Buddhists Put Compassion in Action in NYC
We’ve all heard about the refugee crisis. We’ve seen their images on the news or read about them in the newspaper. But how much do we really know about the daily struggles faced by the Syrian refugees? What is life like for them once they do find their way to a camp? The word ‘camp’ connotes the KOA experience we may have had in our childhood, or perhaps camping with a scouting group. These personal references, however, do not reflect the reality on the ground.
Empathy: Putting Ourselves in Another’s Place
Imagine being forced to leave everyone and everything you’ve ever known. Then imagine traveling to an uncertain future in anunknown land. Most of us can’t conceive of uprooting ourselves from the comfort of our lives. For thousands of Syrian refugees, life was neither comfortable nor sustainable in their native Syria. As many refugee camps became inundated, facilities providing water and sanitation were quickly overburdened. Imagine trying to live without a toothbrush, toilet paper, feminine hygiene products, or hand soap for a day? For many refugees, living every day without these basic necessities is a way of life.
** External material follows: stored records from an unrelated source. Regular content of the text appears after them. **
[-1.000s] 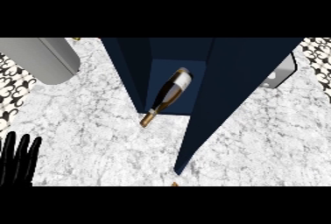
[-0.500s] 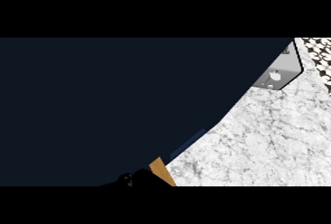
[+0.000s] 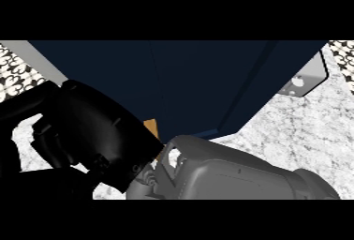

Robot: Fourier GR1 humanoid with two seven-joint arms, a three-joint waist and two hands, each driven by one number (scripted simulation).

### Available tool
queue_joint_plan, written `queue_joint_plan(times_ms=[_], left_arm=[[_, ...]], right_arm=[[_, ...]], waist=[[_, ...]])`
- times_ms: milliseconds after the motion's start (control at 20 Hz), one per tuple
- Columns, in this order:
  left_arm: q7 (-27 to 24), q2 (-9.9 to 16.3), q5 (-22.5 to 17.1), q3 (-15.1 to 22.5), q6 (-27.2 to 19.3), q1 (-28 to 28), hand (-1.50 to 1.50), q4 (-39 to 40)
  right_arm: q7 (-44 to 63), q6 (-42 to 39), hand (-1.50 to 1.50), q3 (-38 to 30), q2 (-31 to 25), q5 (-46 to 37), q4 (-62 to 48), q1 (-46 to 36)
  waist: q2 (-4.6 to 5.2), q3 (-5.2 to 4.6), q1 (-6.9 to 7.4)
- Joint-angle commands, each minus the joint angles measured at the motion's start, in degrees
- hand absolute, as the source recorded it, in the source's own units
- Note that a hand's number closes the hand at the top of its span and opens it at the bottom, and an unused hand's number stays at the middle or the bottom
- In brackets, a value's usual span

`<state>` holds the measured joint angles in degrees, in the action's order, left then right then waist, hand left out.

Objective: Pick up the wine, place it into the cabinet and close the cabinet

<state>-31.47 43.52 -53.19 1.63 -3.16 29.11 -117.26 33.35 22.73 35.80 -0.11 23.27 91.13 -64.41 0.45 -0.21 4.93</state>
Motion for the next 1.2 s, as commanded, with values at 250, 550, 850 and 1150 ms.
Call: queue_joint_plan(times_ms=[250, 550, 850, 1150], left_arm=[[1.9, 1.7, -2.7, -3.6, 3.6, -2.3, -1.50, 1.6], [2.6, 1.5, -3.3, -6.3, 4.9, -0.8, -1.50, 2.3], [3.8, 0.9, -4.0, -8.1, 3.5, -1.3, -1.50, 2.5], [5.4, 2.7, -5.9, -11.3, 5.8, -0.2, -1.50, 2.1]], right_arm=[[0.1, -17.7, 1.50, -2.7, 0.1, 24.3, -17.1, -8.6], [-6.3, -24.9, 1.50, -9.5, 0.1, 28.6, -35.4, -13.3], [-19.7, -24.9, 1.50, -11.8, -2.1, 19.2, -45.2, -12.6], [-22.9, -26.4, 1.50, -12.8, -5.8, 18.3, -50.4, -11.6]], waist=[[1.26, -0.04, 1.33], [0.49, 0.06, -0.21], [0.52, 0.14, -2.03], [0.64, 0.13, -1.91]])
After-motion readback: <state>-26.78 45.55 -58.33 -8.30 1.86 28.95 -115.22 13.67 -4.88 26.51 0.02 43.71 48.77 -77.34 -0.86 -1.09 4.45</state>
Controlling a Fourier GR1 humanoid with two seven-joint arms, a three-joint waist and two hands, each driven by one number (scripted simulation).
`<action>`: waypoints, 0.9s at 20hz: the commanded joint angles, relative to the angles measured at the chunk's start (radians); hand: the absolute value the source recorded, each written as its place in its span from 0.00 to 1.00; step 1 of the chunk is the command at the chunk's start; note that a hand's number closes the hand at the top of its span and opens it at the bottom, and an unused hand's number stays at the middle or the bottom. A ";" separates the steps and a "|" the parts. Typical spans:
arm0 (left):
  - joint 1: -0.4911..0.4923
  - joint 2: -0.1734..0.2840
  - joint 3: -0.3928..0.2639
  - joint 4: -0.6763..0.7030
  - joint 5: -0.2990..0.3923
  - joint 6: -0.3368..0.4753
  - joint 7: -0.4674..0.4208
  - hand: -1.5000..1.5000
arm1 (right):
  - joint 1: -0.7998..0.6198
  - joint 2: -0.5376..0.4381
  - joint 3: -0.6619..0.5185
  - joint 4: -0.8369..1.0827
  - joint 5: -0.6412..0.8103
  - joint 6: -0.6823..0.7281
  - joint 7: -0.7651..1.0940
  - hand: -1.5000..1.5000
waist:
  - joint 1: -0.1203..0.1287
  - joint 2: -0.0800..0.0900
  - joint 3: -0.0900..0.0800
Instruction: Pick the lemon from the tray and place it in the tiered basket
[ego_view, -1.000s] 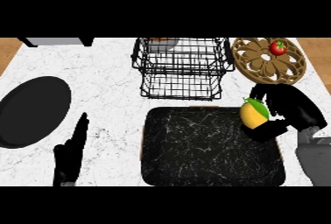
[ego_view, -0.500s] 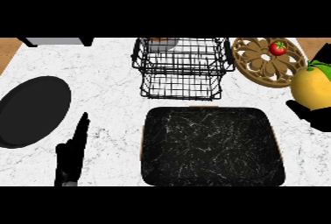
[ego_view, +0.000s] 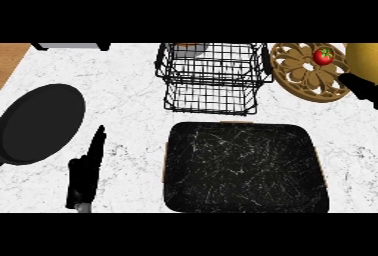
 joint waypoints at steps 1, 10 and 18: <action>-0.008 -0.011 0.015 0.100 0.006 -0.025 -0.066 0.50 | -0.120 0.020 0.037 0.170 0.063 -0.051 -0.032 1.00 | 0.006 0.008 -0.004; -0.036 0.009 0.034 0.062 0.002 -0.035 -0.013 0.50 | -0.296 0.110 0.123 0.509 0.196 -0.167 -0.135 1.00 | 0.015 0.011 -0.004; 0.015 -0.037 -0.004 0.018 -0.028 -0.010 -0.005 0.50 | -0.333 0.197 0.195 0.684 0.271 -0.226 -0.255 1.00 | 0.011 0.008 -0.003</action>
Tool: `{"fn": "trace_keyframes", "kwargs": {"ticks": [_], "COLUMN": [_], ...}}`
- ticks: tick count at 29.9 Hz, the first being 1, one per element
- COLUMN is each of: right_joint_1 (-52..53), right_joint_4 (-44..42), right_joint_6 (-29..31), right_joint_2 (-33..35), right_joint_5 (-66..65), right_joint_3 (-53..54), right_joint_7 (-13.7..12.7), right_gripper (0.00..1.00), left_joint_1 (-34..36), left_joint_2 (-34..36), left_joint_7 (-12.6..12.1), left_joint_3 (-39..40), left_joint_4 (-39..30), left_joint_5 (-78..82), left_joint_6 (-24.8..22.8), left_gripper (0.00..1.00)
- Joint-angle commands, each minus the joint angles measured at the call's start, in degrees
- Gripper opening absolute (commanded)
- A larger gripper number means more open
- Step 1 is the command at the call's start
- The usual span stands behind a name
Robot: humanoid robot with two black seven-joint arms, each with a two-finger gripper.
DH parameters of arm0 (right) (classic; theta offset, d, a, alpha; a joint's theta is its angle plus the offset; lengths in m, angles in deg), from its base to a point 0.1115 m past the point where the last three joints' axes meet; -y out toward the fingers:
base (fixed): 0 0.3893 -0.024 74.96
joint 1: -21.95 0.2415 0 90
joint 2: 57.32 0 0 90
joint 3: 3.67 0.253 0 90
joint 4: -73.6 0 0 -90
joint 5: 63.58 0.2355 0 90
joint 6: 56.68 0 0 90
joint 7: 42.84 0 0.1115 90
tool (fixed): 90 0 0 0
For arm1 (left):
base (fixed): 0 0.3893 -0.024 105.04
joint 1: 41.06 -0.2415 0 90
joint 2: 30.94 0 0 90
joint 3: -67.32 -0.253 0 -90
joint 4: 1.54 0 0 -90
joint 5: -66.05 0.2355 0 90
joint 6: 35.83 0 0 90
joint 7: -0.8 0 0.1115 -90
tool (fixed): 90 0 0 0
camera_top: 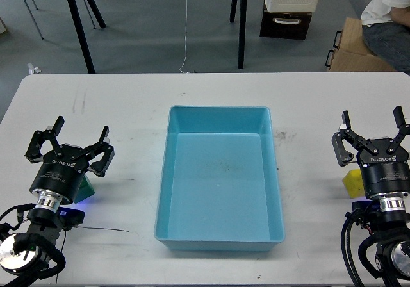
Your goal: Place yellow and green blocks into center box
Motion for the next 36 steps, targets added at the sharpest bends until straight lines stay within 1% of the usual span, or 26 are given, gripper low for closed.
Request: {"fn": "trace_keyframes", "kwargs": {"ticks": [1,12,16,18,20,23,25,26,28,31,32,34,36], "right_joint_1": [-0.03,0.50,4.27,7.43,11.21,16.48,20.00,22.01,25.88,32.29,34.41,39.76,45.82], "right_joint_4": [-0.02,-0.20,-0.37,-0.55,-1.33,-2.13,-2.22,-2.22,-2.65,-3.27,-3.79,-6.07,-8.97], "right_joint_6": [0.00,0.52,0.70,0.61,0.44,-0.53,-2.45,-4.03,-8.41,-17.99,-19.85,-21.01,-20.92], "right_joint_2": [0.00,0.00,0.00,0.70,4.99,11.41,14.93,17.03,20.20,26.43,28.81,33.99,37.96], "right_joint_5": [0.00,-0.35,-1.32,-3.85,-12.17,-31.58,-42.76,-47.68,-52.02,-53.96,-55.10,-59.74,-65.63], "right_joint_3": [-0.18,0.79,0.61,0.61,0.44,0.44,-0.35,-1.40,-5.16,-14.20,-17.63,-25.54,-33.63], "right_joint_7": [0.00,0.00,-0.08,0.00,0.00,0.09,0.09,0.09,0.18,0.88,1.23,3.68,7.81], "right_gripper": [0.98,0.98,0.98,0.98,0.98,0.98,0.98,0.98,0.98,0.98,0.98,0.98,0.96], "left_joint_1": [-0.02,0.16,0.24,0.24,0.24,0.24,0.24,0.24,0.24,0.33,0.24,0.24,0.16], "left_joint_2": [0.11,0.20,0.11,0.11,0.11,0.11,0.11,0.11,0.11,0.11,0.11,0.11,0.11], "left_joint_7": [0.00,0.00,0.00,0.00,0.00,0.00,0.00,0.00,0.00,0.00,0.00,0.00,0.00], "left_joint_3": [-0.05,0.21,0.21,0.21,0.21,0.21,0.21,0.21,0.21,0.21,0.21,0.21,0.21], "left_joint_4": [0.00,0.08,0.17,0.26,0.44,0.61,0.70,0.70,0.79,0.79,0.79,0.79,0.88], "left_joint_5": [0.00,0.00,0.00,0.00,0.00,0.00,0.00,0.00,0.00,0.00,0.00,-0.09,-0.09], "left_joint_6": [0.01,0.01,0.01,0.01,0.01,0.01,0.01,0.01,0.01,0.01,0.01,0.01,0.01], "left_gripper": [1.00,1.00,1.00,1.00,1.00,1.00,1.00,1.00,1.00,1.00,1.00,1.00,1.00]}}
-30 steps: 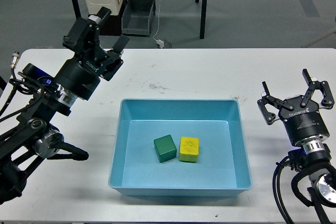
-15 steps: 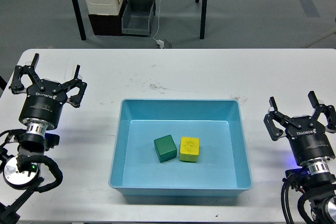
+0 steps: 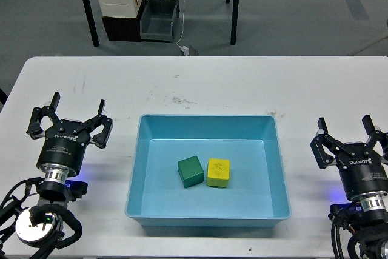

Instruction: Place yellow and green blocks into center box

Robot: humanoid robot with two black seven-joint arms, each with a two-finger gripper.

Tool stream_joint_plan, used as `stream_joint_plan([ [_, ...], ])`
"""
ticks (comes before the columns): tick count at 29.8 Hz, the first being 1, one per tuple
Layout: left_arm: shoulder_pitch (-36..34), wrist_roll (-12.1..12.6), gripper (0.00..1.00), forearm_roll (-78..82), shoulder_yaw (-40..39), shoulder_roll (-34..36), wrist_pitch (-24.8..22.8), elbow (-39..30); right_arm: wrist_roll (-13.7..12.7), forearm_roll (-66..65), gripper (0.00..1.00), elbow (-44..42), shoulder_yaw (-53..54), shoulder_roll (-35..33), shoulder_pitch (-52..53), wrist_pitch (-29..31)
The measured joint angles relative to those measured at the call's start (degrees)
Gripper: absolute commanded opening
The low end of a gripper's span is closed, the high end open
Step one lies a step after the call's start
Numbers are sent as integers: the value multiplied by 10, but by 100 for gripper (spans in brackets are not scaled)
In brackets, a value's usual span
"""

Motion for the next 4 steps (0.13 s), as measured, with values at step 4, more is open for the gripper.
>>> stream_joint_plan([
  [4,2,3,100,-34,-2,0,2,-4,0,0,100,0,0,0,-3,0],
])
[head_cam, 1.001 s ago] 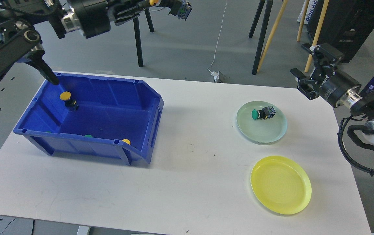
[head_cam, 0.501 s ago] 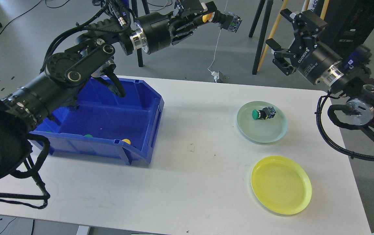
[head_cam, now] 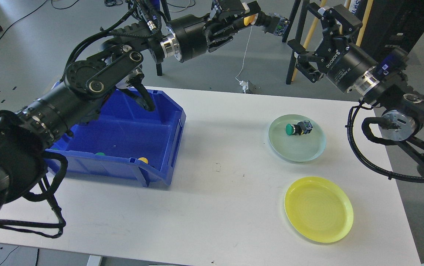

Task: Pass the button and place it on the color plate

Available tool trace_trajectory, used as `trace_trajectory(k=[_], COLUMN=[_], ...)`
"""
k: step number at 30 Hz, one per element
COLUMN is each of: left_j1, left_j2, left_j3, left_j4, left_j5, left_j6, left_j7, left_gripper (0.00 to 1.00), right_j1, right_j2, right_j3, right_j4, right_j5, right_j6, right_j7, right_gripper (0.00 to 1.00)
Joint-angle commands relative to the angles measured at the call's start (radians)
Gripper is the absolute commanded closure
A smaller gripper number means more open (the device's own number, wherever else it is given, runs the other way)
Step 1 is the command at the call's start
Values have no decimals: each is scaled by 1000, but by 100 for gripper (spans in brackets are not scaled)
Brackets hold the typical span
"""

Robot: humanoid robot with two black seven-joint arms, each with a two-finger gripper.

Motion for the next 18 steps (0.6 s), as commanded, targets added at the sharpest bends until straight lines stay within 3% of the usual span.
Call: trace_trajectory(k=[1,18], left_j1=[-11,-38], left_j2=[-7,-47], left_j3=[0,1], left_j4=[4,31], left_j5=[-9,-38], left_j6=[0,0], left_j7=[0,5], left_gripper=[79,79], right_j1=[1,24], right_j2=[5,35], right_j3=[2,25], right_j4=[9,8], right_j5=[1,50], right_j6=[1,-5], right_j7=[0,0], right_gripper=[7,7])
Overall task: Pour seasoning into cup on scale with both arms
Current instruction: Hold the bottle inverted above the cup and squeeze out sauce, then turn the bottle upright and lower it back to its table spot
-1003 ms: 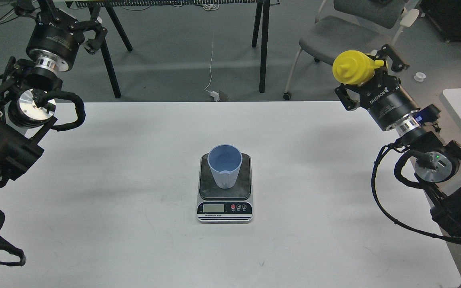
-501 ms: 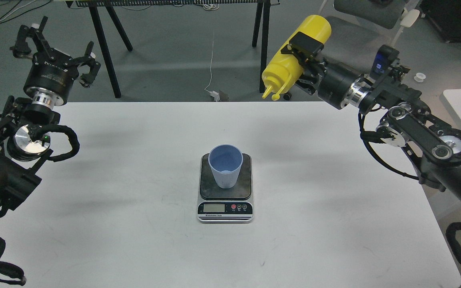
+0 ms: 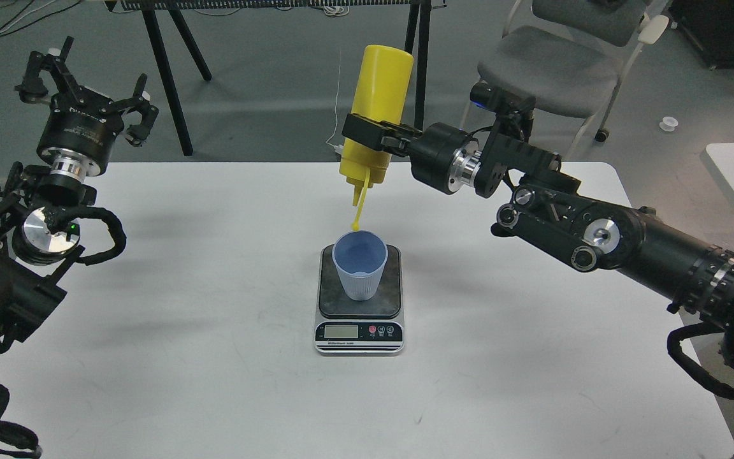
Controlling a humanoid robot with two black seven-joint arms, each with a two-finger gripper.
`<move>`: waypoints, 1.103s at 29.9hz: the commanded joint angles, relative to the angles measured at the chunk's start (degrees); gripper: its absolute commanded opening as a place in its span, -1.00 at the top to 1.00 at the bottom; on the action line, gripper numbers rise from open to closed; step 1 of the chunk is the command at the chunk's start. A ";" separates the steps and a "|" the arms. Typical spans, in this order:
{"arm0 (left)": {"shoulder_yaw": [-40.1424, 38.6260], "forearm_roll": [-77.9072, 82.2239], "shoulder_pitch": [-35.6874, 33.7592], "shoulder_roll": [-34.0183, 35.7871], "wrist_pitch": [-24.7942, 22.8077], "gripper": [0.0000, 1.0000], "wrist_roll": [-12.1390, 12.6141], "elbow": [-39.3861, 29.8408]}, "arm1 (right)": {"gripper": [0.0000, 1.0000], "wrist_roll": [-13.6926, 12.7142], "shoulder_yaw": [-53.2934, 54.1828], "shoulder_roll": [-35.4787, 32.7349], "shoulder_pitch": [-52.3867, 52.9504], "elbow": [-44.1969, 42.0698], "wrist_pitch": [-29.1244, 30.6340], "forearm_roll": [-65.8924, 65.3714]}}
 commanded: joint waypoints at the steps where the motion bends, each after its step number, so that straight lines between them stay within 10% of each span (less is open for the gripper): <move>1: -0.07 -0.09 -0.10 0.14 0.02 -0.99 0.00 -0.01 | 0.31 -0.02 -3.15 3.28 0.20 -3.44 -3.95 -3.08; 14: -1.65 -0.09 -0.01 0.66 0.02 -0.99 0.00 -0.10 | 0.31 -0.02 -15.47 5.22 3.89 -4.24 -4.92 -10.82; 33: -1.47 0.00 -0.19 2.07 0.02 -0.99 0.08 -0.19 | 0.30 -0.37 -6.60 -4.26 -0.23 5.94 -4.05 4.36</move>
Most of us would find living without these items unacceptable. In fact, lack of basic hygiene products among refugees can lead to dermatological problems, infections and disease.
On Sunday, June 26th of 2016, members of Compassion NYC put compassion in action and joined Heart to Heart International and the Multifaith Alliance for Syrian refugees at the 69th Regiment Armory in New York City to assemble emergency hygiene kits for Syrian refugees. These kit contained items necessary for basic hygiene, such as shampoo, underwear, soap and small washbasins, which can help prevent the spread of disease. We also assembled kits designed to meet the specific needs of women and girls. They are an especially vulnerable population during times of crisis.
“I want to do more actions like this,” said Jerry Gerber, of New York Insight. “It’s worthwhile, and I know I’m helping people.” He echoed the sentiments of close to 1,000 people who came together to assemble 7,500 kits. Heart to Heart sent the kits to Turkey for distribution to various refugee camps. We found it touching to reflect that “this kit, which I now hold in my hands, will soon be in the hands of someone else across the world. In that way, we will have connected.” When we put compassion with action, we truly can change the world.